My thoughts exactly. This would definitely be good.

Once we have a better idea of what is going on internally from Robert, we can be more confident that the statements on that page are correct. As it is, some of them are just lifted directly from the current documentation and therefore might not reflect recent versions in reality. I might run some more tests later to confirm some things. Anyway, at some point, my inner editor will pay a visit to the article.
Title: LAME Q Switch
Post by: Makaki on 2013-06-03 16:56:50
With the information I have so far, which would need to be verified by a developer I would suggest the following description for the detailed usage, and the USAGE file:

-q 0: Use slowest & best possible version of all algorithms.
-q 2: Recommended. Same as -h. -q 0 and -q 1 are slow and may not produce significantly higher quality.
-q 3:   Default value. Good speed, good quality.
-q 5-6: Very fast, average quality. (Use faster huffman encoding, aka noise shaping)
-q 7-9: Same as -f. Fastest, lowest quality. (psycho acoustics are used for pre-echo & M/S, but no noise shaping is done.

EDIT:
The VBR descriptions have could be same as above:
-q 0-4: Default value. Use slowest & best possible version of all algorithms.
-q 5-6: Very fast, average quality. (Use faster huffman encoding, aka noise shaping)
-q 7-9: Same as -f. Fastest, lowest quality. (psycho acoustics are used for pre-echo & M/S, but no noise shaping is done.
Title: LAME Q Switch
Post by: db1989 on 2013-06-03 17:22:47
See my edits, now at http://wiki.hydrogenaudio.org/index.php?title=LAME_-q_switch (http://wiki.hydrogenaudio.org/index.php?title=LAME_-q_switch) . It still needs quite a bit of work, but I have at least fixed some of the previous grammatical/syntactic issues and added a couple of brief explanations of what is actually happening.

Quote
-q 2: Recommended.
Where is this recommendation made? The general advice here is that the default -q3 is fine and need not be changed.
Title: LAME Q Switch
Post by: lvqcl on 2013-06-03 17:36:05
AFAIK previously -q 5 was the default for CBR/ABR, and -q 2 was the default for VBR and --alt-presets.
Title: LAME Q Switch
Post by: Makaki on 2013-06-03 17:40:49
Where is this recommendation made? The general advice here is that the default -q3 is fine and need not be changed.
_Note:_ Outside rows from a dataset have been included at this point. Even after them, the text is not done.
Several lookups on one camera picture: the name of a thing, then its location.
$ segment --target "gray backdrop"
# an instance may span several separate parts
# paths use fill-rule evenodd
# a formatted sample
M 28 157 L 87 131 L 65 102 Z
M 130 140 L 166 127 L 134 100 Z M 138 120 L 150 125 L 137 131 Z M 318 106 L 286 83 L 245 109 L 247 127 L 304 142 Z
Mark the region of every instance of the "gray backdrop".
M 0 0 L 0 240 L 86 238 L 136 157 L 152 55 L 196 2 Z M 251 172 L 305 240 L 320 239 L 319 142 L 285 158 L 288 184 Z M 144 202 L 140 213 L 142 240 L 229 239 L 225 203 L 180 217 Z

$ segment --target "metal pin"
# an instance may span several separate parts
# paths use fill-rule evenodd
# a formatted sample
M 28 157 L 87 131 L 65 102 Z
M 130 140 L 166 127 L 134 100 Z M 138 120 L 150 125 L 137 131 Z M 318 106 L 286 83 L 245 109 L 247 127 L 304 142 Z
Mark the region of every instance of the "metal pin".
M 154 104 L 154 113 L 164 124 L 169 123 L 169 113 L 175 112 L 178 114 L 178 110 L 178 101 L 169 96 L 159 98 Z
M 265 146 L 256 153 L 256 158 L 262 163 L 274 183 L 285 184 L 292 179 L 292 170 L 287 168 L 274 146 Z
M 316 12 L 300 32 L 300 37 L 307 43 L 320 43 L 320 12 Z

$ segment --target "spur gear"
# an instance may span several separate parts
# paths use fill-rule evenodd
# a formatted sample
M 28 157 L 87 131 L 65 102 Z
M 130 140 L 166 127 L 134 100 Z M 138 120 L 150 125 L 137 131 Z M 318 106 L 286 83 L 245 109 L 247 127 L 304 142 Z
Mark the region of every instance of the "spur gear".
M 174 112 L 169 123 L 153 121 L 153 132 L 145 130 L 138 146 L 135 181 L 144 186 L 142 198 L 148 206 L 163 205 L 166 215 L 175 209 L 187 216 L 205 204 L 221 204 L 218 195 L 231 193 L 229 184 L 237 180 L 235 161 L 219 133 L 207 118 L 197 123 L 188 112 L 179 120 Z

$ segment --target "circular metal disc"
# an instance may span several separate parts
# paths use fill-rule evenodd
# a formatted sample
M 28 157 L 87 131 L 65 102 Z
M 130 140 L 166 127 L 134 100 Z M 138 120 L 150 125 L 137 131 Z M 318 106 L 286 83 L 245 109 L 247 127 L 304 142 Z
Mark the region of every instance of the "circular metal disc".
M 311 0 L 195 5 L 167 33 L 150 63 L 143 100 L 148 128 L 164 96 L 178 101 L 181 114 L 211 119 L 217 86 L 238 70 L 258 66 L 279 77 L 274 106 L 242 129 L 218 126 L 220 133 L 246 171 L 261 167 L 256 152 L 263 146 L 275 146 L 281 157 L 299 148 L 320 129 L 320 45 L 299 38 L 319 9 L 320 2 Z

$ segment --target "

http://lame.cvs.sourceforge.net/viewvc/lame/lame/USAGE (http://lame.cvs.sourceforge.net/viewvc/lame/lame/USAGE)

I made the descriptions based on a mixture of both official documents.

EDIT:

AND AFAIK, 3 is currently always the default, but since 3 is mapped to 0 for VBR the default of VBR becomes 0, which is the same as 3.
5 was in fact the default at some point but has since changed.

Title: LAME Q Switch
Post by: Makaki on 2013-06-03 18:12:18
In order for me to update my "latest" suggestion as information becomes available, and not have to re-post each time, I've made my suggestion on the talk page:

http://wiki.hydrogenaudio.org/index.php?ti...:LAME_-q_switch (http://wiki.hydrogenaudio.org/index.php?title=Talk:LAME_-q_switch)
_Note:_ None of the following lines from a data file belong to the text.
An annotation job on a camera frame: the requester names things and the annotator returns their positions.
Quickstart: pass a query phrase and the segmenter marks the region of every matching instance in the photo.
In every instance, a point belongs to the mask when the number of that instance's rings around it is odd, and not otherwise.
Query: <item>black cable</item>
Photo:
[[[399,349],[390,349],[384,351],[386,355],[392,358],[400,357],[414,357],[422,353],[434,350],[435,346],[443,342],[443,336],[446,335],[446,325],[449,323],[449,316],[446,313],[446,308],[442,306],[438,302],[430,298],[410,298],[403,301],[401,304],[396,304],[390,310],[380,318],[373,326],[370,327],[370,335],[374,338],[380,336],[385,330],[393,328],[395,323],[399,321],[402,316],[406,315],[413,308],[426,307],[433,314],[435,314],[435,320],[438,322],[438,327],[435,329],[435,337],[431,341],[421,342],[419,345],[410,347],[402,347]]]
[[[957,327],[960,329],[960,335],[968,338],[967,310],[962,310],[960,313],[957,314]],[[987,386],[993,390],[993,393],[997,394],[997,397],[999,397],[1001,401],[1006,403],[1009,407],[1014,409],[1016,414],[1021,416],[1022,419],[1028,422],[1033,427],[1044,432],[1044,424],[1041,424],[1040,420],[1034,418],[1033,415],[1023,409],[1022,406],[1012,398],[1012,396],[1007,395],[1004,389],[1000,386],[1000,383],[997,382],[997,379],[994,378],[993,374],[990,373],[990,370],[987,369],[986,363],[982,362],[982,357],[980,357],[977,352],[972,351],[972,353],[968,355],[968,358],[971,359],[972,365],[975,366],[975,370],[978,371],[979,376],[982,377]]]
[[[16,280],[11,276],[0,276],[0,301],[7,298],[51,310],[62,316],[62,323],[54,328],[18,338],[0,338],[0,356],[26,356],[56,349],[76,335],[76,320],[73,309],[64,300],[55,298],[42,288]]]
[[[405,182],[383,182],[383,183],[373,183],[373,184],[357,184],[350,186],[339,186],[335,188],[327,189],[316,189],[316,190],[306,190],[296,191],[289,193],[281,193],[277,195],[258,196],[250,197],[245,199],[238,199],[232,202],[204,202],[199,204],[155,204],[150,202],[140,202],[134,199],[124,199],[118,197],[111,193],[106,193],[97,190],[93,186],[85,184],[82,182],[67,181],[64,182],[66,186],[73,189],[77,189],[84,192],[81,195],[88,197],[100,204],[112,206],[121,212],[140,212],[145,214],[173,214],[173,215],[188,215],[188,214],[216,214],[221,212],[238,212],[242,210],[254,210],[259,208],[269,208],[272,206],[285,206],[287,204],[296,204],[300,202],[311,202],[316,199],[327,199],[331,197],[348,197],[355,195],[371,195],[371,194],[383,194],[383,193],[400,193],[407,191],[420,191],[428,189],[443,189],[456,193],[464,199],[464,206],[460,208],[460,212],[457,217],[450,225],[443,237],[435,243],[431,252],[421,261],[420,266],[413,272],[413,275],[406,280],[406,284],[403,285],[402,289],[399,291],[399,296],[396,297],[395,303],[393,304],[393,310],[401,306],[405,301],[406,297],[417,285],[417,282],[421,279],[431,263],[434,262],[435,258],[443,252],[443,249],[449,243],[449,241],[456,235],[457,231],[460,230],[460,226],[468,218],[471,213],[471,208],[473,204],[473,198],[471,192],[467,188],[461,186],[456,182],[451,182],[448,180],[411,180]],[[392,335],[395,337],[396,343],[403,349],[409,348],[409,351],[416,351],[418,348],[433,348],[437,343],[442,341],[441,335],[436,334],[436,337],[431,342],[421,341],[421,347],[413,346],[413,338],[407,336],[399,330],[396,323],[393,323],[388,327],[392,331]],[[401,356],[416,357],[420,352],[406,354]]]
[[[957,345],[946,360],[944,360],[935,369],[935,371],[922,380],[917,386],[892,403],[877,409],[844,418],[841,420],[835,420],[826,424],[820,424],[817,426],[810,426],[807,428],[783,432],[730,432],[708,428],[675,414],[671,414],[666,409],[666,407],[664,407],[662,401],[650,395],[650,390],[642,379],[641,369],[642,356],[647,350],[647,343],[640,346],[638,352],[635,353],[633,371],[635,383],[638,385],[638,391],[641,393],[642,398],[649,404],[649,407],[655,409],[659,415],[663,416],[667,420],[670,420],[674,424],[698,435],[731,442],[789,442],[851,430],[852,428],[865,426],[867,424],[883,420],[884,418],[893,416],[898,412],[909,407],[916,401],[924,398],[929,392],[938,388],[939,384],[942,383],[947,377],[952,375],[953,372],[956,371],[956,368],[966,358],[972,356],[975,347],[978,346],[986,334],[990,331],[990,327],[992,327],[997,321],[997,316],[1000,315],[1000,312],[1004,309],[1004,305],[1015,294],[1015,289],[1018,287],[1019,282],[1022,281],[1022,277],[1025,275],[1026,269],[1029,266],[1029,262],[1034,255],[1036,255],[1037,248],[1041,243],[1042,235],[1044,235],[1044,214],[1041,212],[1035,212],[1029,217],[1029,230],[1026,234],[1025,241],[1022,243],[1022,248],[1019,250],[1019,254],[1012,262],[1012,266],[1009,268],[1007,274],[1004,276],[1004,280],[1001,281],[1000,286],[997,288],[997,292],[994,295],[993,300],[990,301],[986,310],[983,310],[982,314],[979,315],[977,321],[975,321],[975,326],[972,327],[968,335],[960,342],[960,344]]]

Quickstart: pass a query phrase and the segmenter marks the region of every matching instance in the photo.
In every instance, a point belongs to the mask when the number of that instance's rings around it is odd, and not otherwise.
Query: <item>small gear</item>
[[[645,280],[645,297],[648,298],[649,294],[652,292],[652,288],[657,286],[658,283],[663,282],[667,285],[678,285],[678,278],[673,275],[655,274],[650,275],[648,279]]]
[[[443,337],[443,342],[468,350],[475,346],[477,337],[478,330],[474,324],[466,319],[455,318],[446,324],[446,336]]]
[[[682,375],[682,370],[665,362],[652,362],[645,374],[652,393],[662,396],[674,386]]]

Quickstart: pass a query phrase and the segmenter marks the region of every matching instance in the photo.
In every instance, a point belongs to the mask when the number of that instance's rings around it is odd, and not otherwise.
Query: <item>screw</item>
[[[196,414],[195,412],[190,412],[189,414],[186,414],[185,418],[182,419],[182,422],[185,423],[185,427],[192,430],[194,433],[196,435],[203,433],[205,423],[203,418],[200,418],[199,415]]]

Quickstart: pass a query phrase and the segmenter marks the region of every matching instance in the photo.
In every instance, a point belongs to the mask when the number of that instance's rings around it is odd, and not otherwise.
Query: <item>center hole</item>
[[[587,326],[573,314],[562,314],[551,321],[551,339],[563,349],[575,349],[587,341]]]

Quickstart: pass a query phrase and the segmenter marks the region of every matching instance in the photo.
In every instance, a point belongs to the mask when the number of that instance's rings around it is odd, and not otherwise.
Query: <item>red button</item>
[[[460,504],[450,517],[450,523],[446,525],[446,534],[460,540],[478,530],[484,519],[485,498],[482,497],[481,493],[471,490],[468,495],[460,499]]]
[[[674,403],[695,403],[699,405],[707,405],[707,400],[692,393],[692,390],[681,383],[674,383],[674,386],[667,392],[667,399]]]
I'm trying to preserve the old wording as much as possible, but at the same time make it clearer.
Title: LAME Q Switch
Post by: [JAZ] on 2013-06-03 19:31:47
Makaki: The most up-to-date information is here: http://lame.cvs.sourceforge.net/viewvc/lam...l/detailed.html (http://lame.cvs.sourceforge.net/viewvc/lame/lame/doc/html/detailed.html)

Said that, it has almost the same information for this setting, because that's what was documented.
Title: LAME Q Switch
Post by: db1989 on 2013-06-03 22:23:07
The official documentation, even the latest, defines only two groups of -q setting for VBR rather than the three that exist in reality, and it does not divulge that certain pairs like -q8/7 and -q5/6 are seemingly identical. Things like this are why we would be happy to see the developers update it officially with the latest information rather than us having to ask them lots of questions and guess things that we are not told.